We hold that the district court properly exercised jurisdiction over the Associations’ case. But because Congress committed the judgment whether to expand expedited removal to the Secretary’s “sole and unreviewable discretion,” 8 U.S.C. § 1225(b)(1)(A)(iii)(I), the Secretary’s decision is not subject to review under the APA’s standards for agency decision making. Nor is it subject to the APA’s notice-and comment rulemaking requirements.
For those reasons, we reverse the district court’s grant of a preliminary injunction and remand for further proceedings consistent with this decision.
Judge Rao’s dissent leads off as follows:
RAO, Circuit Judge, dissenting: Citing national security and resource allocation concerns, the Secretary of Homeland Security designated additional aliens for expedited removal from our borders. See 84 Fed. Reg. 35,409 (July 23, 2019) (“Expansion Designation”). Although no alien has been removed under the new designation, several immigrant rights organizations (“plaintiffs”) brought a preenforcement challenge to the Secretary’s policy. The district court granted a nationwide preliminary injunction halting enforcement of the Expansion Designation. While the majority reverses the district court’s preliminary injunction on the merits, I would dismiss plaintiffs’ claims at the threshold.
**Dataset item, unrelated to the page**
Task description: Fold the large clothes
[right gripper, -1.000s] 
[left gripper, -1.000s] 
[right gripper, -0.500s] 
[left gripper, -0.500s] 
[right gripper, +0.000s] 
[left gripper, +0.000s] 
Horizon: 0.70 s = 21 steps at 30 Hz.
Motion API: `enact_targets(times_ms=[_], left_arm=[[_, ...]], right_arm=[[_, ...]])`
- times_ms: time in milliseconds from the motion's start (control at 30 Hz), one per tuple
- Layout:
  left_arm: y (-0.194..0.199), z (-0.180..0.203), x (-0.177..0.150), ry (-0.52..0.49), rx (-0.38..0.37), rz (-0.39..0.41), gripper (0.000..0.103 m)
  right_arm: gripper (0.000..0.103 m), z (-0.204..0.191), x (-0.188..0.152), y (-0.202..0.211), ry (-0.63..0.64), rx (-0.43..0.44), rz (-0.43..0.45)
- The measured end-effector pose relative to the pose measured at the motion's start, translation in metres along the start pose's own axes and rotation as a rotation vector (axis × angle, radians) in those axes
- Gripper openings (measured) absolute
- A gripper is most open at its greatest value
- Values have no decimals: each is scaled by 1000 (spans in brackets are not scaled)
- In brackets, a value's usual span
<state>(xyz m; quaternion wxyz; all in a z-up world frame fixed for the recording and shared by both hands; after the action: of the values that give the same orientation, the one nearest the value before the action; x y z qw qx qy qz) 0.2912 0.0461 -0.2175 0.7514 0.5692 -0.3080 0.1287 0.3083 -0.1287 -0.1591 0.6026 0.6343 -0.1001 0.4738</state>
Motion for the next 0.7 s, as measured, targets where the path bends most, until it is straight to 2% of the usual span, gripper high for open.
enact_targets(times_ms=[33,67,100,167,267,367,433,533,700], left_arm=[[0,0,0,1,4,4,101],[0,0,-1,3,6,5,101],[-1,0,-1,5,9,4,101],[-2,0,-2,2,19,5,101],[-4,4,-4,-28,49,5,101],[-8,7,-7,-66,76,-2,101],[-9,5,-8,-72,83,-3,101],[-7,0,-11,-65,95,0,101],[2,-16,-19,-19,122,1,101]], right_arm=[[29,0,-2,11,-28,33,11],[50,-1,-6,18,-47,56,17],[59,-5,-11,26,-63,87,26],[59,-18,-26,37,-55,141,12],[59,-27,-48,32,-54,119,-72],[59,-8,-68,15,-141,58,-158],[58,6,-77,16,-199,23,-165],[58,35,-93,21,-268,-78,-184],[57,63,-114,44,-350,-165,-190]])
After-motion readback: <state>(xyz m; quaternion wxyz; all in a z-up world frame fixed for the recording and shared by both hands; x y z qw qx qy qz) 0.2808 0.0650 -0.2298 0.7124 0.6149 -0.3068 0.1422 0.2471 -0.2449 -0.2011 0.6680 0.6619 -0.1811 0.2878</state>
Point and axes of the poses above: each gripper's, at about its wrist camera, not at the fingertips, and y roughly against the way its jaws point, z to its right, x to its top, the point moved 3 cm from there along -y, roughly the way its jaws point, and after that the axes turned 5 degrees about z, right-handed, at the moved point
The Immigration and Nationality Act (“INA”) expressly bars the courts from reviewing the Secretary’s discretionary decisions regarding expedited removal. One of the few checks on the independent judiciary comes from Congress’s ability to set the jurisdiction of the inferior federal courts. Because the majority exercises jurisdiction over a claim that Congress explicitly withholds from our review, I respectfully dissent.
Ultimately, the panel reached the same outcome, that being that the aliens are not entitled to relief from expedited removal proceedings, which is obviously the correct conclusion.
The two Judges in the majority are both Democratic appointees, Millett by Obama and Edwards by Carter. Rao was appointed by Trump. So the result here was plainly bipartisan in nature.
I would agree with Rao’s approach. As Congress clearly stripped jurisdiction from the courts in this matter, I would have dismissed the case at the threshold.
Regardless of the approach, however, the ultimate outcome was correct.